Une route maritime affranchie de la Russie pourrait s’ouvrir dans l’Arctique
Avec le recul de la banquise, des chercheurs en science environnementale et en droit international estiment qu’au milieu de ce siècle, une route maritime sera praticable dans l’Arctique sans être contrôlée par Moscou, car elle passera par les eaux internationales.
C’est le scénario avancé dans une recherche qui vient de paraître dans la revue PNAS.
Moscou table beaucoup sur le développement de la route maritime du Nord, une voie commerciale qui permet de relier l’océan Atlantique à l’océan Pacifique en longeant la côte nord de la Russie.
Cette route, de plus en plus praticable par des bateaux de classe polaire, permet de réduire de plusieurs jours le trajet des navires commerciaux qui voyagent entre l’Europe et l’Asie et qui empruntent normalement les voies maritimes du Sud, par le détroit de Malacca et le canal de Suez.
Or, d’ici le milieu du siècle – quelque part entre les années 2035 et 2065, selon les différents scénarios climatiques utilisés par les chercheurs – une route maritime encore plus au nord s’ouvrira pendant au moins un mois par année.
Cette route sera située dans les eaux internationales et pourrait échapper à la Russie, qui entend maintenir et même accroître sa mainmise sur les ressources et les transports dans l’Arctique.
Un article de droit international auquel s’attache Moscou
La Convention des Nations unies sur le droit de la mer de 1982 prévoit, à l’article 234, que les États côtiers de l’Arctique disposent d’un contrôle accru sur les principales routes commerciales de l’Arctique.
Il y est écrit qu’afin de « prévenir, réduire et maîtriser la pollution du milieu marin par les navires », les pays dont les côtes sont proches des routes maritimes de l’Arctique ont le pouvoir de réguler le trafic maritime, tant que la zone reste recouverte de glace pendant la majeure partie de l’année.
La Russie évoque cet article pour obliger, par ses lois, à ce que les navires qui passent par la route maritime du Nord soient pilotés par des Russes et pour imposer des péages, une réglementation et de la paperasse aux transporteurs.
Toutefois, si les eaux se libèrent de glace, la Russie ne pourra plus évoquer l’article de la Convention sur le droit de la mer, estiment les chercheurs.
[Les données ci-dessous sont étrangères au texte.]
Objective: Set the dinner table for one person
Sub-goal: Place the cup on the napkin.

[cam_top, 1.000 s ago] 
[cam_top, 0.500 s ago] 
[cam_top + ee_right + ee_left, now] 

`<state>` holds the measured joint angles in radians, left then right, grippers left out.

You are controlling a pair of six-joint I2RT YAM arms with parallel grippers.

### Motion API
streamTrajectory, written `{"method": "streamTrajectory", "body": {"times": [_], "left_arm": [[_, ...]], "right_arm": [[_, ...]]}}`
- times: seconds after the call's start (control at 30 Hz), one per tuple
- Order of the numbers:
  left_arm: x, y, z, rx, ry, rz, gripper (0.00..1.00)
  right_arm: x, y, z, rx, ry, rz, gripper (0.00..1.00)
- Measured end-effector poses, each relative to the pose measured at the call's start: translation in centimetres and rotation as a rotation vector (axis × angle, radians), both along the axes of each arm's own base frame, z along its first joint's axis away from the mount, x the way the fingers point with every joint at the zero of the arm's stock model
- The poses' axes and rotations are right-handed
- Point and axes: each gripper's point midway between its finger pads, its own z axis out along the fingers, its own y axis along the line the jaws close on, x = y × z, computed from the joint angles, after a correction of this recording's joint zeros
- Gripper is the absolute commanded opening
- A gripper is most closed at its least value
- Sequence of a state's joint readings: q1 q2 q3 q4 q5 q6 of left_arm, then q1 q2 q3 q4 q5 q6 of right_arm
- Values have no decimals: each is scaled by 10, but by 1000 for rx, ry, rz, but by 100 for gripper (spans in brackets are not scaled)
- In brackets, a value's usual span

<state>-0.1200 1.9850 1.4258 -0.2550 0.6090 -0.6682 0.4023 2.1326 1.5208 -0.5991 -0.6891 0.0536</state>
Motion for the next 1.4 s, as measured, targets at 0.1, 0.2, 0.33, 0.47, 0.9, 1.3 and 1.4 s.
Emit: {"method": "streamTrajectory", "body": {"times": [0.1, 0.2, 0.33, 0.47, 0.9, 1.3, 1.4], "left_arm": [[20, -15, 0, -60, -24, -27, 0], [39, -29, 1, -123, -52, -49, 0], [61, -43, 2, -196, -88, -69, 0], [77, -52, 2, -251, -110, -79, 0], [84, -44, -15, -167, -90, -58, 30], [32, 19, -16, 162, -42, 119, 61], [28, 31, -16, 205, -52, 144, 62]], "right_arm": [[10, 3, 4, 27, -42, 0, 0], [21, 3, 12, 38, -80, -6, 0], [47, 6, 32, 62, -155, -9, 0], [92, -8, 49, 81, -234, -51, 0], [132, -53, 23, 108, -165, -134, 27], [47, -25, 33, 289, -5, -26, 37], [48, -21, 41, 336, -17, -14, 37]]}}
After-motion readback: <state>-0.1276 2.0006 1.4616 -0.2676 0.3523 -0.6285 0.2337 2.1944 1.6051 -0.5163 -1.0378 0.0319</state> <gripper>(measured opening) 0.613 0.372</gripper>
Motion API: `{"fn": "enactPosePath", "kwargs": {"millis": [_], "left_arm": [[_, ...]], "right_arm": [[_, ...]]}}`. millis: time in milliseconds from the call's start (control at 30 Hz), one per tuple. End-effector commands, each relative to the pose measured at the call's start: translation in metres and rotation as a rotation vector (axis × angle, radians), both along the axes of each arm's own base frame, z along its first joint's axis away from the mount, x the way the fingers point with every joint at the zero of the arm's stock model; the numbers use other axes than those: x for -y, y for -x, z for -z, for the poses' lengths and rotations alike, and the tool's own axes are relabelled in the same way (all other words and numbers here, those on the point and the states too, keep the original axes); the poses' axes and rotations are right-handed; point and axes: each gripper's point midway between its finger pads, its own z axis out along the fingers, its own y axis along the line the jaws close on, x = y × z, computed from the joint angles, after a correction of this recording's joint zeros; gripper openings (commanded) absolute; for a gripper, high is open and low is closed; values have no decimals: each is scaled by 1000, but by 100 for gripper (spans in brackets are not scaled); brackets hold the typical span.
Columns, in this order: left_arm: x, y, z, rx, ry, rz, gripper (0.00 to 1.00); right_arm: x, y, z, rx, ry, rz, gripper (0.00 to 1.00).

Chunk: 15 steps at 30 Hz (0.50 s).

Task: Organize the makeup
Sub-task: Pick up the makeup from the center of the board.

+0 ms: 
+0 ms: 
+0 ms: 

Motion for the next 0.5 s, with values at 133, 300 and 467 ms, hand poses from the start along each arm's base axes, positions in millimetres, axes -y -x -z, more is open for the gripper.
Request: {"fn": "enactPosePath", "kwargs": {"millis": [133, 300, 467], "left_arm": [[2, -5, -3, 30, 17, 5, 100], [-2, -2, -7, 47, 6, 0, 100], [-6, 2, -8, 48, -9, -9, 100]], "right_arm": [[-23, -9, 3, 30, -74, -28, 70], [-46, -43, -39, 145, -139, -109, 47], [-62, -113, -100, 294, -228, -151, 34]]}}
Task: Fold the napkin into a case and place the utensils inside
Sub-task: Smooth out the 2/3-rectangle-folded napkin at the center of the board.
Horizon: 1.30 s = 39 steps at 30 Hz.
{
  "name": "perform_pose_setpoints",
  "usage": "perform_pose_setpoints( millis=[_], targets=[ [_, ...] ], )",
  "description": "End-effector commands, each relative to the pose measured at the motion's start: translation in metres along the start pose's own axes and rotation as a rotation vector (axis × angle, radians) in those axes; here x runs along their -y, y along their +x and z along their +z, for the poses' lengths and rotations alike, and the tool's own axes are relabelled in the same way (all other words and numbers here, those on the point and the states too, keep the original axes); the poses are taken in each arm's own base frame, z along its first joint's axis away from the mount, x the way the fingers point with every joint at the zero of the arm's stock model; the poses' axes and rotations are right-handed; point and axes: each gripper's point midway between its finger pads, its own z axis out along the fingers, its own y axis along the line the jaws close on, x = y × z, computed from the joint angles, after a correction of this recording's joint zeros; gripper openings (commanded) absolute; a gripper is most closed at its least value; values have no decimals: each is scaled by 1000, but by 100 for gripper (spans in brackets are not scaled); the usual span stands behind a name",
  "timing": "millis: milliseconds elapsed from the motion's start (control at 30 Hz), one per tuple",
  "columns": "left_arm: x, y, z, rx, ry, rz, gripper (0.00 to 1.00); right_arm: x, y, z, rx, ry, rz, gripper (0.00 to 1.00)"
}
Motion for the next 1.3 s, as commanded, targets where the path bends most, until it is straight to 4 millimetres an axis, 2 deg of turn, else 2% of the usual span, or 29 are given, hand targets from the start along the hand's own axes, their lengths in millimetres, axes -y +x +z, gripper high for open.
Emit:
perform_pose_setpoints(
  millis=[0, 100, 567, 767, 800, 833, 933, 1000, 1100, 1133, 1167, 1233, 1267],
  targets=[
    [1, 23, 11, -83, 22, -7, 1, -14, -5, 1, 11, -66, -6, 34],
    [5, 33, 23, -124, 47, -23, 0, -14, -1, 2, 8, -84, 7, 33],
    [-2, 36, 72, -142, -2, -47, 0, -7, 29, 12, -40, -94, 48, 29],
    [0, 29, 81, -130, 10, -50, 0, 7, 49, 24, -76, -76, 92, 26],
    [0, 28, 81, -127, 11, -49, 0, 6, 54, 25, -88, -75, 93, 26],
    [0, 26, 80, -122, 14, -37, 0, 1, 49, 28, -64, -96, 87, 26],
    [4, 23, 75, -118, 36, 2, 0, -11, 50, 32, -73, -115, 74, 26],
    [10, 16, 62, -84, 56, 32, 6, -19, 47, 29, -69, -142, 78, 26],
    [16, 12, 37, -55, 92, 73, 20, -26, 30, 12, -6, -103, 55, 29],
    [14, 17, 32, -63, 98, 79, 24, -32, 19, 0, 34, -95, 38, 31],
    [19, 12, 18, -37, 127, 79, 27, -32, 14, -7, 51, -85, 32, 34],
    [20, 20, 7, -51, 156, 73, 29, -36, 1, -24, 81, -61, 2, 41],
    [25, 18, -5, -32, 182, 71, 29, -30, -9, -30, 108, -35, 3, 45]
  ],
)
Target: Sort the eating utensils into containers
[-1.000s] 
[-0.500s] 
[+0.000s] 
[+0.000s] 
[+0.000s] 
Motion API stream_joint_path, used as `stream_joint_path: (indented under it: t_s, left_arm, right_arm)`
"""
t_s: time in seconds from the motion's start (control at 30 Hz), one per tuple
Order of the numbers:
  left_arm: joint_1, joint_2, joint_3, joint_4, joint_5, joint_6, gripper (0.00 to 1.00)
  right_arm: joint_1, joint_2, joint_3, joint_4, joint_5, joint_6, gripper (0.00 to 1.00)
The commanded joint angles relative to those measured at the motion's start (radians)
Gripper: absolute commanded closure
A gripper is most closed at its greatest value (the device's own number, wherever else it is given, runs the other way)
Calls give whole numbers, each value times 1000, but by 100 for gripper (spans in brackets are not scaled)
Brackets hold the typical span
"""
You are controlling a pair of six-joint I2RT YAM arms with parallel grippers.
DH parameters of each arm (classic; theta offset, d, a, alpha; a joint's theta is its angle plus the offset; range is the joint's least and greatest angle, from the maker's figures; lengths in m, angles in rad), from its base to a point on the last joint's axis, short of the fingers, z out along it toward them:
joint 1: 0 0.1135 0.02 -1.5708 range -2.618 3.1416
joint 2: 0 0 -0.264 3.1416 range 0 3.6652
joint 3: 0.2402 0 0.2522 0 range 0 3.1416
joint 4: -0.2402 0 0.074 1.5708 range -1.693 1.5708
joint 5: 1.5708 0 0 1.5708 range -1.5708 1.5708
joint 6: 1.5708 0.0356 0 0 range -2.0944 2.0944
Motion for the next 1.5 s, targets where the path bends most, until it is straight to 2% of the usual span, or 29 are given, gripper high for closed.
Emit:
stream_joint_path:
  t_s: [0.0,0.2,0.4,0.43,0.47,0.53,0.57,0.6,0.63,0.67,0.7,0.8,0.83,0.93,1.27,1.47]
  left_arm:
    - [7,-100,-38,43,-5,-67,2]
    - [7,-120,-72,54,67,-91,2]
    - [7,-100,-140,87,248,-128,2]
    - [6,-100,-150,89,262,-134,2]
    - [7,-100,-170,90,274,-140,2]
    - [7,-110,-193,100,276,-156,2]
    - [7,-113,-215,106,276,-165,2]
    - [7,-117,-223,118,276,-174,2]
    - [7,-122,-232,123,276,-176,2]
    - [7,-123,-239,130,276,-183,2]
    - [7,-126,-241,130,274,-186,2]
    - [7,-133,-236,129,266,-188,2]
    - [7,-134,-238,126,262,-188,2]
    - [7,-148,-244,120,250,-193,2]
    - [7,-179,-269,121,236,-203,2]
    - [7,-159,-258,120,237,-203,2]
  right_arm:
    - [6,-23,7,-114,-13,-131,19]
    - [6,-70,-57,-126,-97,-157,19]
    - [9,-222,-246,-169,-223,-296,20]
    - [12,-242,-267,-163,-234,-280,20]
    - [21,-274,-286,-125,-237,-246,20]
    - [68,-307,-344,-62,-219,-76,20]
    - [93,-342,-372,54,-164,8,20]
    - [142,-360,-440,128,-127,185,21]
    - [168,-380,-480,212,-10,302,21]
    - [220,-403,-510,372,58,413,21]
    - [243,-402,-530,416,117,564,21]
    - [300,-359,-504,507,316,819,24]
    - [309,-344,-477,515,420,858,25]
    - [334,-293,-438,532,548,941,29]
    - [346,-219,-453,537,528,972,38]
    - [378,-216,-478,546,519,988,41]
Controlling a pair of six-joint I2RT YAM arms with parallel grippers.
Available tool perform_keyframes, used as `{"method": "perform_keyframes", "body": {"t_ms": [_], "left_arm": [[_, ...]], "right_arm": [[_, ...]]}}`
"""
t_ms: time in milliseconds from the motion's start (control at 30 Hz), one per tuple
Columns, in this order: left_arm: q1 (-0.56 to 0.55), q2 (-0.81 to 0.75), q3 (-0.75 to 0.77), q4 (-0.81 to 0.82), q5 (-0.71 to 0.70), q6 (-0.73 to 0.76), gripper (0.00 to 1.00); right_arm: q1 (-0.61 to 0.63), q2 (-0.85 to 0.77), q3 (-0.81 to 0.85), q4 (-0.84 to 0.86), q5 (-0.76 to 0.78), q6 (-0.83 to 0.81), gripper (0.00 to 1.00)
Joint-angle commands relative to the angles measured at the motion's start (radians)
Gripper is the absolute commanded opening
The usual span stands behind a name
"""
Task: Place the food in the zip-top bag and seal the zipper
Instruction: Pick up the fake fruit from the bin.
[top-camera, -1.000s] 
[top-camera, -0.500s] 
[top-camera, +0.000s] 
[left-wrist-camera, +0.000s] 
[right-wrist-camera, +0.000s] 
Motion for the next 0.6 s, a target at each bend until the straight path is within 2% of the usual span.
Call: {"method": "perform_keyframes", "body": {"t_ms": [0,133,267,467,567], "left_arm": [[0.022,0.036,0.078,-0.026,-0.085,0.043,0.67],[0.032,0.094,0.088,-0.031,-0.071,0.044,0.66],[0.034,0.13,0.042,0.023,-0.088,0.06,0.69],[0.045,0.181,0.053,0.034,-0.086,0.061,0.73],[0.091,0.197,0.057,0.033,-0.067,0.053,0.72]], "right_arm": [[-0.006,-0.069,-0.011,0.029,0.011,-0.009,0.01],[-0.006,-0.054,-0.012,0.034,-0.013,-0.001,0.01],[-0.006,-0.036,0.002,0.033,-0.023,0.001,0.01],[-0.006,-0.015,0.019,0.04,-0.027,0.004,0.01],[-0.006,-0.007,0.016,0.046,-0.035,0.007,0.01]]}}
Les Russes vont tenter de s’accrocher de toute leur force à cet article, reconnaît Charles Norchi, coauteur de l’étude et professeur de droit à l’Université du Maine, dans un communiqué. « Mais ils seront contestés par la communauté internationale, car l’article 234 cessera de s’appliquer s’il n’y a pas de zone couverte de glace pendant la majeure partie de l’année », poursuit-il.
Un enjeu pour la planète
Les chercheurs s’alarment devant le réchauffement climatique qui s’accélère. Cela entraîne la perte de biodiversité dans l’Arctique et multiplie les dangers pour les communautés de la région.
Ils notent toutefois qu’une voie commerciale passant par l’Arctique permettrait d’économiser du temps et contribuerait à réduire les émissions de GES des transports.
Il faut tenir compte, sur le plan environnemental, des risques accrus de catastrophes comme les déversements d’hydrocarbures dans la région Arctique, advenant une hausse du transit.
« Il n’y a pas de scénario dans lequel la fonte des glaces dans l’Arctique est une bonne nouvelle », affirme Amanda Lynch, la chercheuse principale et professeure de science de l’environnement à l’Université Brown.
« Mais la triste réalité est que la glace recule déjà, que ces routes s’ouvrent et que nous devons commencer à réfléchir de manière critique aux implications juridiques, environnementales et géopolitiques », ajoute-t-elle.
Des études ont déjà montré que les routes arctiques sont de 30 à 50 % plus courtes que les routes du canal de Suez et du canal de Panama, mentionne-t-elle, avec un temps de transit réduit d’environ 14 à 20 jours. Cela signifie que si les eaux internationales de l’Arctique se réchauffaient suffisamment pour ouvrir de nouvelles voies, les compagnies maritimes pourraient réduire leurs émissions de gaz à effet de serre d’environ 24 % tout en économisant de l’argent et du temps, selon la chercheuse.
Rappelons que les sept États occidentaux circumpolaires ont mis fin à leur participation aux travaux du Conseil de l’Arctique pour protester contre l’invasion de l’Ukraine par la Russie, estimant qu’elle portait atteinte à de nombreux principes fondateurs du forum, dont la souveraineté et l’intégrité territoriale fondées sur le droit international.
La Russie compte néanmoins sur le développement de l’Arctique et sur ses routes maritimes pour, notamment, acheminer ses hydrocarbures vers les marchés asiatiques et contrer ainsi les sanctions occidentales.